Das Unfallgeschehen aus diesen betrachteten acht Jahren lässt einen leichten Anstieg in der Unfallzahl mit Fußgängern und Kfz erkennen. Insgesamt steigt die Unfallzahl im Jahr 2001 auf 94 Unfälle. Die Anzahl der Unfälle ist der Anzahl der insgesamt verletzten/getöteten Personen sehr ähnlich, das bedeutet, dass durchschnittlich bei jedem registrierten Unfall eine Person verletzt wurde. Nur in wenigen Fällen verunglückten mehrere Personen pro Unfallgeschehen. Die Anzahl der Schwerverletzten bleibt im Betrachtungszeitraum relativ konstant; die Anzahl der Leichtverletzten steigt tendenziell leicht an. (Bild 5/1)

Unfälle mit Fußgängern und Kfz in den Jahren 1994 bis 2001

Bild 5/1: Unfälle mit Fußgängern und Kfz in den Jahren 1994 bis 2001

 

Unfälle mit Fußgängern in der Innenstadt lassen sich v.a. entlang der Krefelder Straße und der Oberstraße, dem eigentlichen Hauptinnenstadtbereich beobachten. Unfallursachen sind größtenteils plötzliches Hervortreten hinter Sichthindernissen, Nichtbeachtung von Fahrzeugen und falsches Verhalten der Fahrzeuge beim Abbiegen oder an Fußgängerfurten. Im genannten Beobachtungszeitraum kam es sechsmal zu Unfällen mit der Straßenbahn (1998, 1999, 2000).

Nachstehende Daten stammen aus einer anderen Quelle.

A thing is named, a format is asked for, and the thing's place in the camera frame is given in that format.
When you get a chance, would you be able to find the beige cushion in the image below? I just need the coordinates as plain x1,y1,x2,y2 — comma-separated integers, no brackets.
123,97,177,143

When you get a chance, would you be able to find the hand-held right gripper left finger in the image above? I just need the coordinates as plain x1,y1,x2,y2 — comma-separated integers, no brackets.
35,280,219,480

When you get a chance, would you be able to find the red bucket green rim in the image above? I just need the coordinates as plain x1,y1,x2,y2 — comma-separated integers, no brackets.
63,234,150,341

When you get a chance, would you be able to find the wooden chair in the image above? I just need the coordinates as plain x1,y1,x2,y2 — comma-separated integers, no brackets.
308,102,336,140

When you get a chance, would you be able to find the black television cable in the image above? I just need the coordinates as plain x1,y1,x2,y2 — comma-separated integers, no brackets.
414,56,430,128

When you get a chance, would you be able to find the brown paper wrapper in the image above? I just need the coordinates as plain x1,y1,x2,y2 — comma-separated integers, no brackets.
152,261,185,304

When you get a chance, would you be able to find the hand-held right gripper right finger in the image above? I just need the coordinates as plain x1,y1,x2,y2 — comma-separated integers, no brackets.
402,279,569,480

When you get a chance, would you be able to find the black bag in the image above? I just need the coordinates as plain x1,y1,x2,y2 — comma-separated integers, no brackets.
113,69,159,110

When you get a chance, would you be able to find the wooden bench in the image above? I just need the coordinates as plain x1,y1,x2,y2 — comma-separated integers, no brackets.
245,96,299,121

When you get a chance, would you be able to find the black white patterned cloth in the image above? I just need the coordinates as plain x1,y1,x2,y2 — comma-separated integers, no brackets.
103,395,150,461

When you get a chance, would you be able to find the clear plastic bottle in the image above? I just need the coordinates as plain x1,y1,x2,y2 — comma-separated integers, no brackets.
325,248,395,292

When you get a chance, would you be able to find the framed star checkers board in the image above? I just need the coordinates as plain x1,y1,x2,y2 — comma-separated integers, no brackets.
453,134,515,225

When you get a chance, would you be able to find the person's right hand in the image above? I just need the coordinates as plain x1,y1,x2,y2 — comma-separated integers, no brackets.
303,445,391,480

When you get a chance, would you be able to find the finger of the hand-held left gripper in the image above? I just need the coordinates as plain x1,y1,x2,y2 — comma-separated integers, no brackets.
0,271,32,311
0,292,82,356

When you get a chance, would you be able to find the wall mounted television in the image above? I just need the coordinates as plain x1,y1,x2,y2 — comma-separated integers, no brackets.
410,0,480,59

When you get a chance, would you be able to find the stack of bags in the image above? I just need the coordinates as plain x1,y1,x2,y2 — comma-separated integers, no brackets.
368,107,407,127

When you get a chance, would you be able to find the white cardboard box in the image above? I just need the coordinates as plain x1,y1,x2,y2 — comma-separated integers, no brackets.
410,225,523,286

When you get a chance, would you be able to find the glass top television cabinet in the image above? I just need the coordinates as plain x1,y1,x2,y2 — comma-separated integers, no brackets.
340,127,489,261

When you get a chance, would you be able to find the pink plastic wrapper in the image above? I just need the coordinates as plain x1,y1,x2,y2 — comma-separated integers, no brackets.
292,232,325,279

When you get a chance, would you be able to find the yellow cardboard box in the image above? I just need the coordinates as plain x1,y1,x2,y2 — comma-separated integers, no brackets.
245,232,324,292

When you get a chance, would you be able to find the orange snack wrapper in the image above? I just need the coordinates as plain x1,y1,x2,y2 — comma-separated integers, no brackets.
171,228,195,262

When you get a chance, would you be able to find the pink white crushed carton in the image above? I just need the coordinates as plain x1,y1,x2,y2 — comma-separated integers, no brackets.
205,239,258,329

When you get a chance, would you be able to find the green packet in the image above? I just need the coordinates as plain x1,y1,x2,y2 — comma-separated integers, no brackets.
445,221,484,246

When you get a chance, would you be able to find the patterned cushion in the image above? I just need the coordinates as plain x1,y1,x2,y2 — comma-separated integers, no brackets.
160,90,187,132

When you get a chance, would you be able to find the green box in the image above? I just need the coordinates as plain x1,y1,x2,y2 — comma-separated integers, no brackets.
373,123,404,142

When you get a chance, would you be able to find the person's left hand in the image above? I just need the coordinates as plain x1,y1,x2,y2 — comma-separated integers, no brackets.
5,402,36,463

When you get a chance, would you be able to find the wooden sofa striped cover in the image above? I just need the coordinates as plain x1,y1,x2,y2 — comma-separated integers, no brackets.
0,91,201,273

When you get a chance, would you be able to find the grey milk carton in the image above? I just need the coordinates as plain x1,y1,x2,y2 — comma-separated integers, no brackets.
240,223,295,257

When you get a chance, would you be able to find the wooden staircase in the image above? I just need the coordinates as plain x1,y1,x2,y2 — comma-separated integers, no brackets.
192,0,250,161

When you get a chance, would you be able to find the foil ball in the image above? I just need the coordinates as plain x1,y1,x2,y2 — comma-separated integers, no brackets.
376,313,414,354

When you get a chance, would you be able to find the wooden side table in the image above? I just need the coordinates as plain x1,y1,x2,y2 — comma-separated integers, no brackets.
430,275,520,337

In einer weiteren Betrachtung sind die Straßen mit mindestens drei Unfällen pro Jahr aus dem gesamten Unfallgeschehen herausgefiltert. Auf dieser Basis können konfliktreiche Straßenzüge bzw. Knoten dargestellt werden. Straßen mit besonders häufigem Unfallgeschehen sind die Further Straße, Euskirchener Straße, Teilbereiche der Bergheimer Straße (in den Stadtteilen Reuschenberg, Pomona und Dreikönigenviertel), Teilbereiche des Berghäuschenswegs und die Grevenbroicher und Weckhovener Straße (im Stadtteil Weckhoven).

Die häufigsten Unfallursachen sind plötzliches Hervortreten hinter Sichthindernissen und Nichtbeachten des fließenden Verkehrs, sowie von seiten der Kfz-Halter falsches Verhalten an Überwegen und Fußgängerfurten, insbesondere bei Abbiegevorgängen.